Ramzi Ghotbaldin — Prix Renée Bernard 2022

Texte de Nicole Lamothe

Section
Peinture

D’origine kurde, ce peintre a connu des moments difficiles dans son pays. S’il vit à Paris depuis plus de 30 ans, sa terre natale demeure profondément en lui. Il compose une œuvre qui unit subtilement l’art d’Orient et d’Occident.

Dès l’enfance Ramzi Ghotbaldin a vécu parmi les images, son père était photographe et tout naturellement, il dessine. Il s’inscrit à l’Institut des Beaux-Arts à Bagdad d’où il sort diplômé en art graphique. Les événements dramatiques qui affligent son pays l’obligent à se réfugier dans la montagne où il travaille durant plusieurs années. La lumière, l’espoir viendront en 1990 lorsqu’il est invité à participer à une exposition d’artistes kurdes à Paris, il ne repartira pas.

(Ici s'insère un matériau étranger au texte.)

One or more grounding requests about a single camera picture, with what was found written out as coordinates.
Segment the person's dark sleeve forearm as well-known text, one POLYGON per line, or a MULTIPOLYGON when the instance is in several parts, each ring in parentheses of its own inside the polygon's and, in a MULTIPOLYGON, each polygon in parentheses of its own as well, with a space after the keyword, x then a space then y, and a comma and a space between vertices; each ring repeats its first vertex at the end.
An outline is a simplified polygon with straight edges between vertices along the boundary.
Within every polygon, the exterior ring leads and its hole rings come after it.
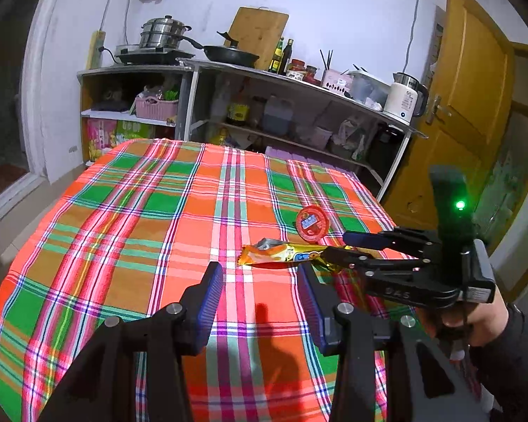
POLYGON ((477 378, 497 400, 505 421, 528 421, 528 317, 507 306, 503 332, 484 346, 470 349, 477 378))

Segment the person's right hand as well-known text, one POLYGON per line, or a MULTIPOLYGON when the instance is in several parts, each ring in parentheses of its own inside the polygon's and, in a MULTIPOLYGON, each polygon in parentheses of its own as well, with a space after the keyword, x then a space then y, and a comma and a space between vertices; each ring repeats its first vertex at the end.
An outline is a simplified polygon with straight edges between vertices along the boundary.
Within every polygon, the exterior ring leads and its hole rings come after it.
POLYGON ((485 346, 498 338, 509 319, 508 307, 498 287, 492 303, 462 303, 440 311, 417 308, 416 313, 430 337, 436 337, 443 328, 467 327, 467 344, 473 347, 485 346))

Réalité et rêve s’unissent dans ces vues d’une nature vigoureuse réalisées en une matière nourrie et une vraie richesse de la palette aux tonalités souvent sombres éclairées de teintes plus fraîches qui génèrent la lumière. Les souvenirs de son pays alliés aux paysages découverts en France composent une œuvre sensible en dépit de sa force et très poétique. On y perçoit une certaine nostalgie en même temps qu’une admiration pour les arbres, les fleurs, les vastes espaces. Authentique, singulière la création de ce peintre se situe entre mémoire et imaginaire.

Prix Renée Bernard

Section
Peinture

Créé par Renée Bernard, peintre (1906 - 2004).

Ce prix devra récompenser un artiste de talent dont les travaux révèlent une science de la composition ainsi qu’un souci particulier de l’harmonie des couleurs (réalité transfigurée, inspiration, poésie et sensibilité).